## Exercise requirements
For every line in the material, set down an identical one.

## Provided data
+ + +

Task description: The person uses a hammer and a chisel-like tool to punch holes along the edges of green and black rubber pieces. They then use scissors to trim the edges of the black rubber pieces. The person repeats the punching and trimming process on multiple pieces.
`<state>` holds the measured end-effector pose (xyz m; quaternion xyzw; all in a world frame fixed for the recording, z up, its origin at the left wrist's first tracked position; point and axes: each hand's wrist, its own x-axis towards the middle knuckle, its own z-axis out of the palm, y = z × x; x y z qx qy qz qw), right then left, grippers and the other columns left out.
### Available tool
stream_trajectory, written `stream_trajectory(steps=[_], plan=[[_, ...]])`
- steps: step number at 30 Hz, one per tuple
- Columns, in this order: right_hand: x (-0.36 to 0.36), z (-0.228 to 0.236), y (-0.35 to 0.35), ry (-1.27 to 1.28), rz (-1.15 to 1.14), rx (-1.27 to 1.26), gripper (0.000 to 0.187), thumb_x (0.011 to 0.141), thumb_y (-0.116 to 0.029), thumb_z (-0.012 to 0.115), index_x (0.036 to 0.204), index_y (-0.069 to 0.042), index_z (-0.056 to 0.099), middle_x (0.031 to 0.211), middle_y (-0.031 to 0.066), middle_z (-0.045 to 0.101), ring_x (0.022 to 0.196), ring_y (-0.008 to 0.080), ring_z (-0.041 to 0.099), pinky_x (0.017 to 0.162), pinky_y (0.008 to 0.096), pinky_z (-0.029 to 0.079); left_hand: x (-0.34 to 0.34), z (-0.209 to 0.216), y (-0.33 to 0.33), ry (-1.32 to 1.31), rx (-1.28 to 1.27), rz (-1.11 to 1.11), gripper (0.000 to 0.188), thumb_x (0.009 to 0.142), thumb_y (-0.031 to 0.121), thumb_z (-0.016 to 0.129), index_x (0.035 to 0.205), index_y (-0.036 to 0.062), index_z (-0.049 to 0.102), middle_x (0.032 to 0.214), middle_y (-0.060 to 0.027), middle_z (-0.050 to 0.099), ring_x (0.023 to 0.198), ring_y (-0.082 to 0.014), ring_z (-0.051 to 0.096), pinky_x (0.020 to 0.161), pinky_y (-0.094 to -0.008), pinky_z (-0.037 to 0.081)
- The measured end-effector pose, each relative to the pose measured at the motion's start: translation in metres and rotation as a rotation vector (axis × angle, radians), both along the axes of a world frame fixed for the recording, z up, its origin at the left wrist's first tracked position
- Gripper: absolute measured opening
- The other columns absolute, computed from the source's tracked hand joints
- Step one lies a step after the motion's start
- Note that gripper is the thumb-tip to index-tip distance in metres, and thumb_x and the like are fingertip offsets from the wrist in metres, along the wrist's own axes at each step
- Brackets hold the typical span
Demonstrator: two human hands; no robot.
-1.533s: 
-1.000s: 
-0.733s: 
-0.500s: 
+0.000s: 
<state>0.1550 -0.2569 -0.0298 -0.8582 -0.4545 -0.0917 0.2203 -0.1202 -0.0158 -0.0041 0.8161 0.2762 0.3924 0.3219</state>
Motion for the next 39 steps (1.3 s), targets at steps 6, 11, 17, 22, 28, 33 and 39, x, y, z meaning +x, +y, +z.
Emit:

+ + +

## Written solution
Task description: The person uses a hammer and a chisel-like tool to punch holes along the edges of green and black rubber pieces. They then use scissors to trim the edges of the black rubber pieces. The person repeats the punching and trimming process on multiple pieces.
`<state>` holds the measured end-effector pose (xyz m; quaternion xyzw; all in a world frame fixed for the recording, z up, its origin at the left wrist's first tracked position; point and axes: each hand's wrist, its own x-axis towards the middle knuckle, its own z-axis out of the palm, y = z × x; x y z qx qy qz qw), right then left, grippers and the other columns left out.
### Available tool
stream_trajectory, written `stream_trajectory(steps=[_], plan=[[_, ...]])`
- steps: step number at 30 Hz, one per tuple
- Columns, in this order: right_hand: x (-0.36 to 0.36), z (-0.228 to 0.236), y (-0.35 to 0.35), ry (-1.27 to 1.28), rz (-1.15 to 1.14), rx (-1.27 to 1.26), gripper (0.000 to 0.187), thumb_x (0.011 to 0.141), thumb_y (-0.116 to 0.029), thumb_z (-0.012 to 0.115), index_x (0.036 to 0.204), index_y (-0.069 to 0.042), index_z (-0.056 to 0.099), middle_x (0.031 to 0.211), middle_y (-0.031 to 0.066), middle_z (-0.045 to 0.101), ring_x (0.022 to 0.196), ring_y (-0.008 to 0.080), ring_z (-0.041 to 0.099), pinky_x (0.017 to 0.162), pinky_y (0.008 to 0.096), pinky_z (-0.029 to 0.079); left_hand: x (-0.34 to 0.34), z (-0.209 to 0.216), y (-0.33 to 0.33), ry (-1.32 to 1.31), rx (-1.28 to 1.27), rz (-1.11 to 1.11), gripper (0.000 to 0.188), thumb_x (0.009 to 0.142), thumb_y (-0.031 to 0.121), thumb_z (-0.016 to 0.129), index_x (0.035 to 0.205), index_y (-0.036 to 0.062), index_z (-0.049 to 0.102), middle_x (0.032 to 0.214), middle_y (-0.060 to 0.027), middle_z (-0.050 to 0.099), ring_x (0.023 to 0.198), ring_y (-0.082 to 0.014), ring_z (-0.051 to 0.096), pinky_x (0.020 to 0.161), pinky_y (-0.094 to -0.008), pinky_z (-0.037 to 0.081)
- The measured end-effector pose, each relative to the pose measured at the motion's start: translation in metres and rotation as a rotation vector (axis × angle, radians), both along the axes of a world frame fixed for the recording, z up, its origin at the left wrist's first tracked position
- Gripper: absolute measured opening
- The other columns absolute, computed from the source's tracked hand joints
- Step one lies a step after the motion's start
- Note that gripper is the thumb-tip to index-tip distance in metres, and thumb_x and the like are fingertip offsets from the wrist in metres, along the wrist's own axes at each step
- Brackets hold the typical span
Demonstrator: two human hands; no robot.
-1.533s: 
-1.000s: 
-0.733s: 
-0.500s: 
+0.000s: 
<state>0.1550 -0.2569 -0.0298 -0.8582 -0.4545 -0.0917 0.2203 -0.1202 -0.0158 -0.0041 0.8161 0.2762 0.3924 0.3219</state>
Motion for the next 39 steps (1.3 s), targets at steps 6, 11, 17, 22, 28, 33 and 39, x, y, z meaning +x, +y, +z.
Emit:

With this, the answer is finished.